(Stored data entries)
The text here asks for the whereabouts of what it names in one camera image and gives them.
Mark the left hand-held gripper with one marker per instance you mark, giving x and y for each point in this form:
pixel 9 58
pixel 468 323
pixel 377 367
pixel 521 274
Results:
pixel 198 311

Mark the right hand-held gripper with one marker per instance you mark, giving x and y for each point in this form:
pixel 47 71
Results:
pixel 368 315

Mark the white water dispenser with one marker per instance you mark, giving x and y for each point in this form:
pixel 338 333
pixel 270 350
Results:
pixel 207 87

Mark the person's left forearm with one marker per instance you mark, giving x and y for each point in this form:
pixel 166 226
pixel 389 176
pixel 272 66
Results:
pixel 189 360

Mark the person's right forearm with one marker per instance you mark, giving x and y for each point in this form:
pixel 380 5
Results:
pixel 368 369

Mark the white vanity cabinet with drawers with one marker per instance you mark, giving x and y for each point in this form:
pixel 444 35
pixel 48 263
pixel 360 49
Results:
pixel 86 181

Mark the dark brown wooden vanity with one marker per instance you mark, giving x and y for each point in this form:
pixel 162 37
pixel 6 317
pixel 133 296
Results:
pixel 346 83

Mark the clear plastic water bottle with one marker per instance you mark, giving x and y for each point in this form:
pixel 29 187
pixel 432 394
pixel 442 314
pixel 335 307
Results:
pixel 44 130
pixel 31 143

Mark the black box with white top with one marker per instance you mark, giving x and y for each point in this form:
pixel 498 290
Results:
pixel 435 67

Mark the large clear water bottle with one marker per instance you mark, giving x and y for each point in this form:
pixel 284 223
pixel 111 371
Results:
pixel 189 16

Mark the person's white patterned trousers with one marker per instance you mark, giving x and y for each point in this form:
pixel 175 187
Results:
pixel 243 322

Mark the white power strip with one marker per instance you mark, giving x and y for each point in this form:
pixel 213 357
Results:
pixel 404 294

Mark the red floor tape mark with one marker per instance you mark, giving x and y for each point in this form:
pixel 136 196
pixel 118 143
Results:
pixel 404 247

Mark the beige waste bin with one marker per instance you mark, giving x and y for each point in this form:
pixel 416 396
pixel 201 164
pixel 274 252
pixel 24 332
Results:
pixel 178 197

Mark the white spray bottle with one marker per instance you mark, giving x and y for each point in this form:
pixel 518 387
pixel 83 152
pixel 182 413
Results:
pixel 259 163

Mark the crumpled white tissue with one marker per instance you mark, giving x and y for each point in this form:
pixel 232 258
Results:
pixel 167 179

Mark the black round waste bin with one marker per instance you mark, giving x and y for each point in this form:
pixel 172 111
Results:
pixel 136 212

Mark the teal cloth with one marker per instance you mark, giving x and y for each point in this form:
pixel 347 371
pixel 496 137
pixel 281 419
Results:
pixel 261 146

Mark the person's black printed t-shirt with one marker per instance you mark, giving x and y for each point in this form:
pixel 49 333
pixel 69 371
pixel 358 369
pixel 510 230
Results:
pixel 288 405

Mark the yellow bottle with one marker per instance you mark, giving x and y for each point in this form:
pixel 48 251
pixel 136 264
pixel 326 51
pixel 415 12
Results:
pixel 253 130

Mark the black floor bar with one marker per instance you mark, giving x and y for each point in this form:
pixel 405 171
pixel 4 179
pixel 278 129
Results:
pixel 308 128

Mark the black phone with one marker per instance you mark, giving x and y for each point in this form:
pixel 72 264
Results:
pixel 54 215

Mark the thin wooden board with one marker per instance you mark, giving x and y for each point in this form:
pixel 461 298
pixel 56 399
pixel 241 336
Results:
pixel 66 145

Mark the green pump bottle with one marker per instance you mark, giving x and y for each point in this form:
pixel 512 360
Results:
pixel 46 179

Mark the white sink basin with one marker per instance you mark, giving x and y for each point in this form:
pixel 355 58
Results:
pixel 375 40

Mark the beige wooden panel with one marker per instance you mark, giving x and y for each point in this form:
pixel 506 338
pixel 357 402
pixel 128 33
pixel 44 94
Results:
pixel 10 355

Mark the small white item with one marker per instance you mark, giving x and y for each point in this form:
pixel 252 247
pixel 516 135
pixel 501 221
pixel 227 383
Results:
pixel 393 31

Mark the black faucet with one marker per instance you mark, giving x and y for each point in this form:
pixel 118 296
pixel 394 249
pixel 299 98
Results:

- Exercise instructions -
From the records above, give again exactly the lines running from the line with "Mark the person's right" to the line with "pixel 29 187", inclusive.

- Solution -
Mark the person's right forearm with one marker per instance you mark, giving x and y for each point in this form:
pixel 380 5
Results:
pixel 368 369

Mark the white vanity cabinet with drawers with one marker per instance you mark, giving x and y for each point in this form:
pixel 444 35
pixel 48 263
pixel 360 49
Results:
pixel 86 181

Mark the dark brown wooden vanity with one marker per instance you mark, giving x and y for each point in this form:
pixel 162 37
pixel 6 317
pixel 133 296
Results:
pixel 346 83

Mark the clear plastic water bottle with one marker per instance you mark, giving x and y for each point in this form:
pixel 29 187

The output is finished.